La segunda es la rotura: el puntero parte o se agrieta. Es un suceso repentino y suele tener que ver no con la abrasividad, sino con la carga lateral o un golpe descentrado.
Los remedios son opuestos. Contra el desgaste, un material más duro ayuda. Contra la rotura, un material más duro empeora la situación, porque al subir la dureza baja la tenacidad. Un diagnóstico equivocado gasta el dinero justo en la dirección contraria.
Cómo distinguirlo en obra
Aparte los punteros gastados y mírelos juntos. Si están acortados y embotados, hay desgaste. Si partieron o se agrietaron estando aún a longitud completa, hay rotura. Un puñado recogido en un turno ya muestra la tendencia, y esos diez minutos salen mucho más baratos que un pedido equivocado.
Cuándo se amortiza
- Cuando el material es muy abrasivo: granito con alto contenido de cuarzo, cuarcita, algunos basaltos.
- Cuando el trabajo es continuo: muchas horas de rotura en cantera. Multiplicada por las horas, la diferencia crece.
- Cuando cambiar el puntero es caro: acceso difícil, parada larga, equipo esperando. Aquí decide el coste de parada, no el precio del puntero.
- Cuando la vida del puntero es sistemáticamente corta y la causa es el desgaste: con una tendencia clara, la inversión se puede calcular.
Cuándo es un derroche
Si el material es blando o el trabajo intermitente, la diferencia es demasiado pequeña para medirla. En demolición de hormigón, excavación y terreno mixto un puntero estándar suele bastar.
Si los punteros se acaban rompiendo, comprar uno más duro es gastar dinero más deprisa. El material más duro rompe antes con la misma carga lateral. Primero hay que encontrar la causa de la rotura.
Si la utilización es baja, es decir, si el martillo trabaja unos pocos días al mes, el puntero dura mucho de todos modos y no hay nada que recuperar.
Y algo más: el material no es lo único que determina la vida del puntero.

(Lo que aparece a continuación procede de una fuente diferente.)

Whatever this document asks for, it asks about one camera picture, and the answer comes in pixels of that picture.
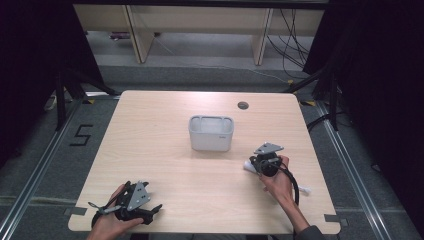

En un martillo que trabaja sin grasa, golpea en vacío o trabaja descentrado, hasta el puntero más duro dura poco. Mejorar el puntero antes de corregir esos tres hábitos es como echar agua más cara en un cubo agujereado.
Un cálculo sencillo para decidir
Calcule el coste no como precio por unidad sino como coste por hora de trabajo. Divida el precio del puntero estándar entre las horas que dura y haga lo mismo con el de roca dura. Comparar esos dos números lleva a una decisión mucho más sólida que comparar etiquetas de precio.
Incluya la parada en el cálculo. Un cambio de puntero no es solo el precio de la pieza: la máquina se detiene, el equipo espera y a veces hace falta una grúa o una visita de servicio. En una obra de acceso difícil, el tiempo perdido por cambio puede multiplicar varias veces el precio del puntero.
Para hacer ese cálculo hay que llevar registro: qué puntero, en qué obra, cuántas horas duró. En una flota, esas pocas líneas convierten las decisiones de compra en medición en lugar de suposición.
Tres cosas que alargan la vida del puntero y no cuestan dinero
- Dejar de golpear en vacío: el hábito que más rápido acaba con un puntero, y corregirlo no cuesta nada.
- Engrasar con regularidad: un puntero que trabaja en seco se come el casquillo y a sí mismo.
- Elegir la geometría correcta: la forma adecuada al material marca mucha más diferencia que un material más duro.